President-elect Donald Trump's pick for treasury secretary, Steven Mnuchin, has been getting some backlash after it was released the hedge fund manager and movie producer profited off of the 2008 housing collapse, even going so far as to foreclose on a 90-year-old woman who owed 27 cents.
Mnuchin, a former Goldman Sachs partner and owner of the bank OneWest, has been consistently criticized by bank regulators for mistreating homeowners, according to Politico. During the height of the housing crisis, the bank aggressively foreclosed on a number of homeowners, leading some to claim the bank purposefully did not work in the favor of the American people.

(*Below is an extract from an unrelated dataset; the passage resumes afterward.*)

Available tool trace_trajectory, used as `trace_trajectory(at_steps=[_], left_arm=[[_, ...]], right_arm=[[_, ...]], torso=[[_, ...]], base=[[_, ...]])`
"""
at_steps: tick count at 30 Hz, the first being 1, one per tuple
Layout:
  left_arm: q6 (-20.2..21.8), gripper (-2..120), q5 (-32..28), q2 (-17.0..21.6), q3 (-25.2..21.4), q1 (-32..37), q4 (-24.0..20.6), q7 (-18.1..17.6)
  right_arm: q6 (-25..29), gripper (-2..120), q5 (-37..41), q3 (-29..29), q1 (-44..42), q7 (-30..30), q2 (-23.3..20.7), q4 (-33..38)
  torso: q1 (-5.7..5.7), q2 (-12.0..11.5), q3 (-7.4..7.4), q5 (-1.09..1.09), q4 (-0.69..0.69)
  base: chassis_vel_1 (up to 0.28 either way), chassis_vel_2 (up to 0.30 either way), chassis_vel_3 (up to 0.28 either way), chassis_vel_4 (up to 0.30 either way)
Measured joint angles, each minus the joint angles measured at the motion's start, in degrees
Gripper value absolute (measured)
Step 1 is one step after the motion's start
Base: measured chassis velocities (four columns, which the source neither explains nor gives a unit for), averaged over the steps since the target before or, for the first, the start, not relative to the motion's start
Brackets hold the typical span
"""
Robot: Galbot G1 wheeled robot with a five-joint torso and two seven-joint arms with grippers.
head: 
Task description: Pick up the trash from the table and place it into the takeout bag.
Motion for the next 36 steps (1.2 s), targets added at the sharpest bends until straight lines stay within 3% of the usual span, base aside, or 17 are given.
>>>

“We’re just coming out of a foreclosure crisis and a serious economic downturn. It’s not the time to appoint someone who sided with corporate America over real people,” Alys Cohen, an attorney with the National Consumer Law Center, told Politico. “Mr. Mnuchin comes from Wall Street and has served monied interests over homeowners.”
Ossie Lofton, 90, saw these "monied interests" first-hand after taking out a reverse mortgage with OneWest. A reverse mortgage is a type of loan for the elderly that gives the homeowner payments each month. After some confusion with insurance coverage, the bank sent her a bill for $423.30. After sending in a check for $423, the bank tried to collect on the missing 30 cents. Due to some confusion, Lofton only sent in a check for 3 cents. The bank promptly foreclosed on her in November 2014.
The nonprofit Florida Rural Legal Services took up her case, and the bank dropped the action, according to the Daily Mail. Lynn Drysdale, Lofton's attorney, called OneWest's actions "criminal."
"I don’t know that they’re the worst, but I certainly think it’s criminal the way these servicers are treating elderly homeowners," she said.
OneWest has since merged with CIT Bank NA, a deal that made Mnuchin more than $10 million.
Mnuchin was Trump's finance chairman during his campaign and was considered to be a top contender for the cabinet position, according to the Los Angeles Times.
Dennis Kelleher, chief executive of a nonprofit advocating for tighter regulation on Wall Street, called the pick a "flip-flop of historic proportions."
"We had candidate Trump who got elected promising to drain the swamp of special interests," Kelleher said. "Now we have President-elect Trump promoting the biggest swamp-dwellers into his administration."
Mnuchin promises that his top priorities as treasury secretary would be to create jobs and to boost the economy through tax cuts and looser financial regulations.
"We’re really going to be focused on economic growth and creating jobs," he said. "Our most important priority is sustained economic growth."
Mnuchin predicts the economy will sustain a growth rate of 4 percent, two times faster than the economy has grown since President Barack Obama took office.